Deep learning-based automated building construction progress monitoring for prefabricated prefinished volumetric construction

Abstract

Recently, prefabricated prefinished volumetric construction (PPVC) has become increasingly popular as it improves flexibility in areas such as scheduling and resource management. Given the modular nature of PPVC assembly and the large amounts of visual data amassed throughout a construction project today, PPVC building construction progress monitoring can be conducted by quantifying assembled PPVC modules within images or videos. As manually processing high volumes of visual data can be extremely time-consuming and tedious, building construction progress monitoring can be automated to be more efficient and reliable. However, the complex nature of construction sites and the presence of nearby infrastructure could occlude or distort visual data. Furthermore, imaging constraints can also result in incomplete visual data. Therefore, it is hard to apply existing purely data-driven object detectors to automate building progress monitoring at construction sites. In this thesis, we propose a novel window-based automated visual building construction progress monitoring (WAVBCPM) system that estimates building construction progress of PPVC by mimicking human decision-making during manual progress monitoring. WAVBCPM is segregated into three modules. A detection module first conducts detection of windows on the target building. This is achieved by detecting windows within the input image at two scales by using YOLOv5 as a backbone network for object detection, before using a window detection filtering process to omit irrelevant detections from the surrounding areas.
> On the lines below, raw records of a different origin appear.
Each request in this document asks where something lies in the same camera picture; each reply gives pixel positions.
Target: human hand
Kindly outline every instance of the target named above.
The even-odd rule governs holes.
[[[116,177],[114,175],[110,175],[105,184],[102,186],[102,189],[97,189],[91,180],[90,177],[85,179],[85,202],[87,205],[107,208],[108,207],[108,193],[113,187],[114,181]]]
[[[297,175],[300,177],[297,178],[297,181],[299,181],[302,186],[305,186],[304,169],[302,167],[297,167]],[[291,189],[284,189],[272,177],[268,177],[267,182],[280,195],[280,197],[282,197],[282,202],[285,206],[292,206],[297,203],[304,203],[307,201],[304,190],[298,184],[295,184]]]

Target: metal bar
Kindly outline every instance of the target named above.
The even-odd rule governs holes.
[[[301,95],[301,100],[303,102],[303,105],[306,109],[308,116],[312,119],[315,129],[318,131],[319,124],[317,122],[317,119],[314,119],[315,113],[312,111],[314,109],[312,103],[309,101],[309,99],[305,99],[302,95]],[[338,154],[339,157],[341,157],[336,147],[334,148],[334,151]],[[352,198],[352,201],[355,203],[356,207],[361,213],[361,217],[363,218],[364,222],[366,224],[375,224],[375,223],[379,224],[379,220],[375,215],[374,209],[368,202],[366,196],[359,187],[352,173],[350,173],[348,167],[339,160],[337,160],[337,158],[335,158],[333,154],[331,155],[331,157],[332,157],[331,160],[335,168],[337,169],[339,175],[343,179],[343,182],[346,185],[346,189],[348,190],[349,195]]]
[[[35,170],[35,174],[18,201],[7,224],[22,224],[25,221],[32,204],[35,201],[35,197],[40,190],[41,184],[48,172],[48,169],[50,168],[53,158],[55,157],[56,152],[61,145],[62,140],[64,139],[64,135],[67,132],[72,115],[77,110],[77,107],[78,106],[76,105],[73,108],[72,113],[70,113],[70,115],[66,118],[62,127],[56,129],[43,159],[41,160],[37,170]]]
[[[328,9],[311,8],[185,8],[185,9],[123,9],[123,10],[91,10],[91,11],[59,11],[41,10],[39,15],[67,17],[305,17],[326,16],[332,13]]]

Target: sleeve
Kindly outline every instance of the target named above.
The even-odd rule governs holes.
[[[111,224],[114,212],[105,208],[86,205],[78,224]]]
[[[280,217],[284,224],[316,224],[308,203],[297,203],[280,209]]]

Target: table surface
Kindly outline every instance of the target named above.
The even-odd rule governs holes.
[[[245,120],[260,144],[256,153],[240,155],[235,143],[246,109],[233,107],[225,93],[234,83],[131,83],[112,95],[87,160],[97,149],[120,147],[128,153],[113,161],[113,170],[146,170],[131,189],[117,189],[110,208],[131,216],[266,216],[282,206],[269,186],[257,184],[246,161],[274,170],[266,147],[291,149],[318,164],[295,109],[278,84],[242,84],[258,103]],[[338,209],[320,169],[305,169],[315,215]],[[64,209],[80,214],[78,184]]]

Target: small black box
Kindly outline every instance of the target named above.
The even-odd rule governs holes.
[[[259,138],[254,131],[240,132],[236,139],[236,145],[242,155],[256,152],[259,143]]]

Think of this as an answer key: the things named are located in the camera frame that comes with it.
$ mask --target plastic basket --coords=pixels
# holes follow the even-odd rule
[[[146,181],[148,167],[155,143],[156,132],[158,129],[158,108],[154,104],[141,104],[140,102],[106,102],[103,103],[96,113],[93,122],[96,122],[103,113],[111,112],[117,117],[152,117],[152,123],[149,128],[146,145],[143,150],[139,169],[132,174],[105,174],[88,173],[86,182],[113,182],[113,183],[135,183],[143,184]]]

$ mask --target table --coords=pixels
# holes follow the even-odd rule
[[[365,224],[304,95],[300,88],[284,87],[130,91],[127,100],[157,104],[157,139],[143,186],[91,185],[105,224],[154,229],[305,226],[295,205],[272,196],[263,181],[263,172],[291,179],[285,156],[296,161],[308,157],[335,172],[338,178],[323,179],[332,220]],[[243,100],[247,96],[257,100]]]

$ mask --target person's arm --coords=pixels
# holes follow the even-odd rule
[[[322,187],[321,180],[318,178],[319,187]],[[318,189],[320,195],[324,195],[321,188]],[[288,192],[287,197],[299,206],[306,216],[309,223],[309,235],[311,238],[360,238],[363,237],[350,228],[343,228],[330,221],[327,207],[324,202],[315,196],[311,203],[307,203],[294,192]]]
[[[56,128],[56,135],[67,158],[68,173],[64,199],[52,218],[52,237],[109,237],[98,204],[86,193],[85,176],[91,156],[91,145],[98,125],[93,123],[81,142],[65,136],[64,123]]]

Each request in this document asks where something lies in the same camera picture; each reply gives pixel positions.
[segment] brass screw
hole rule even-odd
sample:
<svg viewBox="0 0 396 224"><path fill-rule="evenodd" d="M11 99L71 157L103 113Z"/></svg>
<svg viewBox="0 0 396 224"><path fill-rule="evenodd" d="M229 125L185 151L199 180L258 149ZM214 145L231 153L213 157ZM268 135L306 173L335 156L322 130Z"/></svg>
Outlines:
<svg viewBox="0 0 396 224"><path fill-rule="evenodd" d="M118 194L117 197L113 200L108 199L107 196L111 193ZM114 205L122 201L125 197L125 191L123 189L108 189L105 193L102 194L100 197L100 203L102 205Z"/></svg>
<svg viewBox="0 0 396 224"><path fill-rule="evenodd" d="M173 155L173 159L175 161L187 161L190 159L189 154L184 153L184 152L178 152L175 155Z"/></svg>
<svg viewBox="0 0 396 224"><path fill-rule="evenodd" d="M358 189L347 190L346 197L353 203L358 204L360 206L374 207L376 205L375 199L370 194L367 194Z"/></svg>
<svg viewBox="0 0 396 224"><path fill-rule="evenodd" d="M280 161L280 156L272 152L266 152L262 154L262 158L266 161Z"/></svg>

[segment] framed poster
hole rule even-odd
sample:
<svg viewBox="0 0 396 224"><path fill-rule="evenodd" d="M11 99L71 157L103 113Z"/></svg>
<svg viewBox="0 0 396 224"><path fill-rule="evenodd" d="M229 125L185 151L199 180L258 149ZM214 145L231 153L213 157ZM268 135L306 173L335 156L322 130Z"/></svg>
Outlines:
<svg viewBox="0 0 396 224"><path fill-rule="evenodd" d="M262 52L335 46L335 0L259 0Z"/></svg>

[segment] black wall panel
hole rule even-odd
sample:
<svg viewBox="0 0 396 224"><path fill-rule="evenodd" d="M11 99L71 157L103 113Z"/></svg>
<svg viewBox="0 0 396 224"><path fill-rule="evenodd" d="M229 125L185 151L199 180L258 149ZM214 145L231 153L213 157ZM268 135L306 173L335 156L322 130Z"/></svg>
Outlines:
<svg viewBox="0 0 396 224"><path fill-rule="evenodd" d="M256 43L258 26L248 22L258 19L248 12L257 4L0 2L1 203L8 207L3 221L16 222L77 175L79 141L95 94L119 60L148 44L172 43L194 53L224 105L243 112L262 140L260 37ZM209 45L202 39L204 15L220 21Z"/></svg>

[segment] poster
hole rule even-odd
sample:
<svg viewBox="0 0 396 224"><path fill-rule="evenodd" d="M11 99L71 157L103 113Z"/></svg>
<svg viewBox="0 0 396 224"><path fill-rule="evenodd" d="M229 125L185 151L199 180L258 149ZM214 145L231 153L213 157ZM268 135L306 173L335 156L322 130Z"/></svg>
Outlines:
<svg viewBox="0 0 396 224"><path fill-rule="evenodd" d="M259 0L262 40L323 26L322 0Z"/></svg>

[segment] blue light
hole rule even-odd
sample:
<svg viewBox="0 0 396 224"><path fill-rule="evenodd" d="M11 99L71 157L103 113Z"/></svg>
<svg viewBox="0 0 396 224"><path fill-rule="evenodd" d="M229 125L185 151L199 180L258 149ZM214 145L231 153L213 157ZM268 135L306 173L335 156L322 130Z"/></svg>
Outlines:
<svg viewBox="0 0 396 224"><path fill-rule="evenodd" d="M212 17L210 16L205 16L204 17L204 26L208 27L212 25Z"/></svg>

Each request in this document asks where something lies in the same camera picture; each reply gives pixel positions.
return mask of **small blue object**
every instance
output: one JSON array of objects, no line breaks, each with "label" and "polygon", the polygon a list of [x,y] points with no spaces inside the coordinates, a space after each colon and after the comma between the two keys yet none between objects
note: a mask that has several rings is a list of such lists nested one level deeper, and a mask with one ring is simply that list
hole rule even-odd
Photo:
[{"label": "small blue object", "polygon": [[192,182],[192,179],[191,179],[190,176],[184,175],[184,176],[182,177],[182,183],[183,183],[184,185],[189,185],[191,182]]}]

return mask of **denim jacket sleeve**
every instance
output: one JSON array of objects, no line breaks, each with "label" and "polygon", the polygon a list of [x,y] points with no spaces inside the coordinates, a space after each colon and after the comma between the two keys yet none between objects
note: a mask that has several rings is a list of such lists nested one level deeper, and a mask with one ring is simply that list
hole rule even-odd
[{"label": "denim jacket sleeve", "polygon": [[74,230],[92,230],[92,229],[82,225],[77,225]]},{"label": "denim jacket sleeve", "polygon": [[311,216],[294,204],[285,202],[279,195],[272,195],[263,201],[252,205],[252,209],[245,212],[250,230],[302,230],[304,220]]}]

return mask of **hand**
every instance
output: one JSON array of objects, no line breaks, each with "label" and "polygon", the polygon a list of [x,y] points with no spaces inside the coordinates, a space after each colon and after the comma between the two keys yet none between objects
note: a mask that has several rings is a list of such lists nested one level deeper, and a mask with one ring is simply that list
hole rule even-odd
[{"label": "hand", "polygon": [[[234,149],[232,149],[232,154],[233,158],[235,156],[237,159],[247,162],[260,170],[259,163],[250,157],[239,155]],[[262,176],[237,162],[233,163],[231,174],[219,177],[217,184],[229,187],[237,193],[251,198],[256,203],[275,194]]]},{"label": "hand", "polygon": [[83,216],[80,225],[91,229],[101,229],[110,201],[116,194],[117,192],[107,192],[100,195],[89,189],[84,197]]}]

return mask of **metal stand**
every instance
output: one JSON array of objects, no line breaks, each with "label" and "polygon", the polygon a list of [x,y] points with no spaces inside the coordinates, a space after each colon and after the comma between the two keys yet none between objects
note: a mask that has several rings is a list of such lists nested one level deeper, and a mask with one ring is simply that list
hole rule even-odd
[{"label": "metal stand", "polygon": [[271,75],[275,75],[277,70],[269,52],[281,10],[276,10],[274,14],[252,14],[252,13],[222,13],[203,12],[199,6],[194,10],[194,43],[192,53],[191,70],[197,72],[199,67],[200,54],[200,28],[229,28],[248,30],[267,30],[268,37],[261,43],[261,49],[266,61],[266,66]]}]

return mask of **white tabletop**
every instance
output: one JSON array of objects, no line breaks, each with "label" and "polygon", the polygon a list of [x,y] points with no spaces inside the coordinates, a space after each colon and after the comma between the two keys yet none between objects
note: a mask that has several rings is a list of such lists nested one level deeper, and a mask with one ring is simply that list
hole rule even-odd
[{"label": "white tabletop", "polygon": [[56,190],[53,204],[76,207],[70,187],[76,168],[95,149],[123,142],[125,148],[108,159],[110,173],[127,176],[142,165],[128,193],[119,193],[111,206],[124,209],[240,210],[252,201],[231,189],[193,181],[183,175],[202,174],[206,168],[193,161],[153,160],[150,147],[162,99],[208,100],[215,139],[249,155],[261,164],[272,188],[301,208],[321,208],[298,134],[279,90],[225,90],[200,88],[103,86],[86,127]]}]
Next, a rectification module is developed to account for missing windows in the mid-section and near-ground regions of the constructed building that may be caused by occlusion and poor detection. Lastly, a progress estimation module checks the processed detections for missing or excess information before performing building construction progress estimation. In addition, a 5G-supported communications framework was proposed to implement WAVBCPM remotely to facilitate the computation requirements of multiple deep learning models using an off-site GPU server. The proposed method is tested on images obtained from actual construction sites and the experimental findings show that WAVBCPM is able to achieve higher accuracy in progress monitoring than purely data-driven object detectors, by mimicking human inference to overcome imperfections within visual data.